A nice varied diet will help supply a the full spectrum of amino acids, and wheat germ oil will help with circulation, because of the vita E. The amino acids aid in production of protein and enable vitamins and minerals to do their job. If you get an avian multi-vitamin mineral, make sure it contains all the essential amino acids.


----------



## Pigeonpal2002 (Jul 27, 2002)

Hi Terri, 

As far as I know, this is not normal, I've never heard of read about this. Are you sure that the feather quills are causing a "tenting" effect in the skin on several feathers? The only thing I can think of is an ingrown feather follicle but this would make no sense here with numerous feathers affected 

Also, ingrown feather follicles wouldn't exibit this type of condition. Feather follicles are similar to hair follicles in that ingrown hairs are mostly caused by an obstruction on the dermous or something has caused the hair to grow in an un-natural direction back into the skin, very similar to feather growth or obstruction.

Can you take any pictures...this seems most unusual!


----------



## TerriB (Nov 16, 2003)

I have been adding extra safflower and hemp all during the molt and he is not currently on meds. Don't have access to a digital camera tonight; may be able to borrow one tomorrow.

The problem area is located several centimeters to the side of his vent, involving maybe six or seven follicles. It almost looks as if the follicle is swollen and restricting the emergence of the sheath. Either that or for some reason the sheath is dragging and can't slip smoothly through the follicle opening. Instead, it drags the inside walls of the follicle with it as it tries to emerge. It's DEFINITELY very painful for him. The only thing I can think of is to soak the area in a warm bath with Epsom salts. Is that likely to make it worse?


----------



## pigeonmama (Jan 9, 2005)

Terri BI would think the warm soaks would help and would also feel good.
Daryl


----------



## pdpbison (Mar 15, 2005)

Hi TerryB,


I see the occasional feather wishing to grow out but still trapped under their skin, like a little 'Tent Pole' indeed...

I just gently scratch the prominent end with my fingernail now and then till it breaks through then the Feather tends to be normal from then on. A tiny dab of some sopcal antiseptic could be used if one does this to aid them. 

It is just a closed over follicle...and can become quite an inclusion-spike if left un-aided in getting out.


Phil
Las Vegas


----------



## TerriB (Nov 16, 2003)

Walter was remarkably calm while I submerged his tail area in warm salt water for 15 minutes. Halfway through he started fussing. When I lifted him out onto a towel, he immediately pooped, then I returned him to the water. Finished with a clear water rinse & used the blow dryer to remove most of the dampness.

Prepped two cotton swabs with antibiotic ointment then wrapped his front half in a towel and got to work. The largest inflammed follicle was maybe 1/4" wide with a 3/8" cuff of skin sticking up. Using the swab, I gently tried to work the skin toward his body and release the feather shaft. Little by little, it worked! There were TWO shafts in the one follicle, neither connected to anything. The other follicles were not that bad and seem like they were working through on their own. Walter had been very cooperative during the entire ordeal, but I was wiped out. I packed that follicle with ointment and returned him to the coop.

The tissue under the skin of that enlarged follicle had the dark yellow color of dead canker cells. Don't remember the name of it, but there's a gland near the vent that is a common area for canker. I think Walter had some canker growth there that was killed by the RonSec in mid-September. Maybe that irritated the area or injured the follicle. I'll bring him in for a soak and ointment for a few days to make sure that area heals and no other follicles need help.

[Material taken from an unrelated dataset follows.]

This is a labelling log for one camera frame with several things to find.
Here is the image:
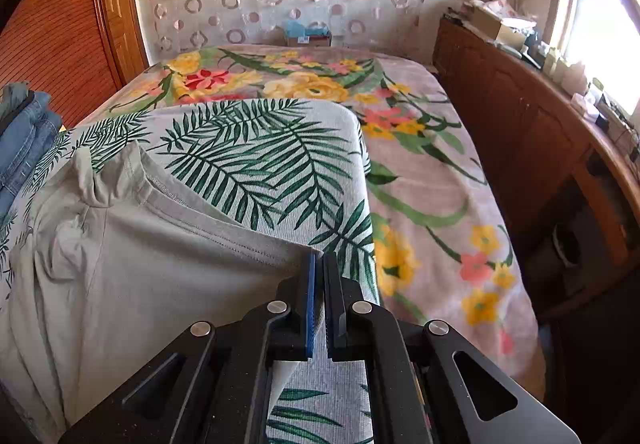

I think the ones by his ears are just closed over follicles - they don't seem irritated so I'll just work on them like Phil suggested. After spending 15 minutes with my face just inches from a pigeon's butt helping him get a feather out, I'm glad he manages most of the 10,000 feathers by himself!


----------



## Skyeking (Jan 17, 2003)

Hi TerriB,

I'm glad you did the treatment and sounds like everything with Walters' feather "issues" will be completely resolved. Sounds like you did a complete and thorough job and inspection of "the butt" area.

I don't like hanging around the dumping side too long, either, as usually they deposit a nice one on me! LOL Sometimes I will go to the store and notice I forgot to check and have some poo-doo from Skye on my shoulder, very little usually, but enough to embarrass me ..... especially when I'm in church.

After my "baby" days, and having burp ups on my shoulders, thought those days were over.... I never thought I'd be wearing pigeon doo-doo's!


----------



## Maggie-NC (Jun 22, 2005)

TerriB, this is great information to learn how you treated this problem. I'm adding this to my "notes". Almost every day my husband will tell me I have poop on the back of my shirt and I have to change clothes. Oh well, when they gotta go, they gotta go. maggie


----------



## feralpigeon (Feb 14, 2005)

Trees Gray said:


> I don't like hanging around the dumping side too long, either, as usually they deposit a nice one on me! LOL Sometimes I will go to the store and notice I forgot to check and have some poo-doo from Skye on my shoulder, very little usually, but enough to embarrass me ..... especially when I'm in church.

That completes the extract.